What to do: Each line below is to be repeated exactly; any picture is to be left out.

=-=-=

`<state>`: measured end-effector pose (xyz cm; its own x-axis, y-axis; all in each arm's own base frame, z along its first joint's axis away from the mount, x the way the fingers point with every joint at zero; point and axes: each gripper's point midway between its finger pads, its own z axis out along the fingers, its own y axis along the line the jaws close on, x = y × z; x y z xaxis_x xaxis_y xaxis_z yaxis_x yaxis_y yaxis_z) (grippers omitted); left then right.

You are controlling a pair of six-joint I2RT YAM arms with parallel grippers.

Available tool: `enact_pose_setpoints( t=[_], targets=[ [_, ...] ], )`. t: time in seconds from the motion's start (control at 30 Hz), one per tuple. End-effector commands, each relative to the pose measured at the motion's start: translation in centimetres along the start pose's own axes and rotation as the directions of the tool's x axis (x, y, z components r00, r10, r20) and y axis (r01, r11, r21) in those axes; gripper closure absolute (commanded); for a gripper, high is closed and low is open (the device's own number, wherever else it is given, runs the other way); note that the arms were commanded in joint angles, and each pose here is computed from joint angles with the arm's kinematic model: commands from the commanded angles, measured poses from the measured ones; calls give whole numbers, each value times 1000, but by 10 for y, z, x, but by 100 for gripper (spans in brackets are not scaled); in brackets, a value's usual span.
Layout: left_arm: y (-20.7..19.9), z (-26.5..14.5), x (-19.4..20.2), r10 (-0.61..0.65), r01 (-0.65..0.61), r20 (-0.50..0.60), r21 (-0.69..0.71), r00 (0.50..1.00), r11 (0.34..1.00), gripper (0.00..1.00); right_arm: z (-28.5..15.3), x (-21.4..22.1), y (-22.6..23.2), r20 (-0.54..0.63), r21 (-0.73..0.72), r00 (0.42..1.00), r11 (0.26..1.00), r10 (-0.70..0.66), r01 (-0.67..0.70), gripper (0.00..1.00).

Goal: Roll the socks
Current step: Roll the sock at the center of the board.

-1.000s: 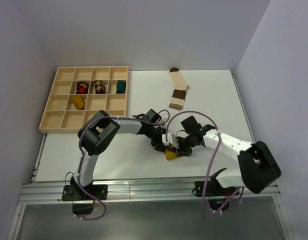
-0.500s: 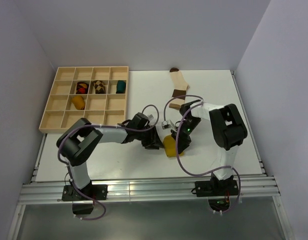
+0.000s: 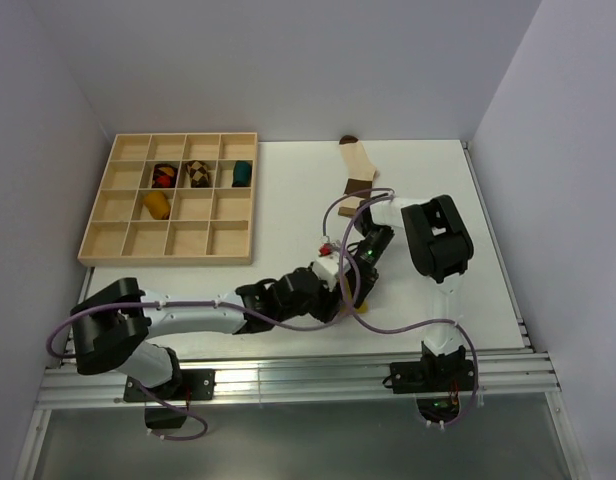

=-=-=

Task answer:
`<state>`: measured end-effector pose (xyz cm; its own x-axis, y-axis; all in each arm's own base frame, z along its first joint's axis away from the mount, x the way the fingers point with every joint at zero; point and axes: each gripper's point midway between its finger pads, its own z axis out along the fingers, its own y axis along the line the jaws close on, x = y × z; x y z xaxis_x xaxis_y xaxis_z yaxis_x yaxis_y yaxis_z) (grippers omitted); left then right.

You are controlling a pair of six-joint I2RT YAM arms with parallel grippers.

Available tool: `enact_pose_setpoints( t=[_], targets=[ [_, ...] ], )`. t: time in seconds from the motion's start (control at 30 Hz), one per tuple. End-effector commands, each relative to the pose measured at the motion's start: translation in centimetres along the start pose's own axes and rotation as the directions of the tool's x axis (x, y, z components r00, r10, r20) and y axis (r01, r11, r21) in those axes; gripper closure absolute (commanded); for a gripper, high is closed and low is open (the device's own number, wherever else it is given, runs the other way); note that the arms were commanded in joint angles, and each pose here is computed from joint angles with the arm's kinematic model: commands from the commanded angles, measured poses from the measured ones; calls give whole numbers, each value times 1000, but by 10 for y, z, x, but by 100 for gripper (spans in brackets are not scaled); in brackets, a value's usual span.
Layout: left_arm: y (-20.7..19.9), z (-26.5..14.5), x (-19.4..20.2), r10 (-0.61..0.65), r01 (-0.65..0.61), r20 (-0.50..0.60), r21 (-0.69..0.71), r00 (0.50..1.00), r11 (0.34..1.00), gripper (0.00..1.00); right_arm: z (-28.5..15.3), x (-21.4..22.1), y (-22.6..23.2), r20 (-0.54..0.63), r21 (-0.73..0.72), r00 (0.42..1.00), r11 (0.26..1.00), r10 (-0.70..0.66), r01 (-0.67..0.70), gripper (0.00..1.00).

Goal: Roll the socks
Current step: Roll the sock at the center of the board.

-1.000s: 
-0.500s: 
+0.000s: 

The output contains the complete answer to the exercise.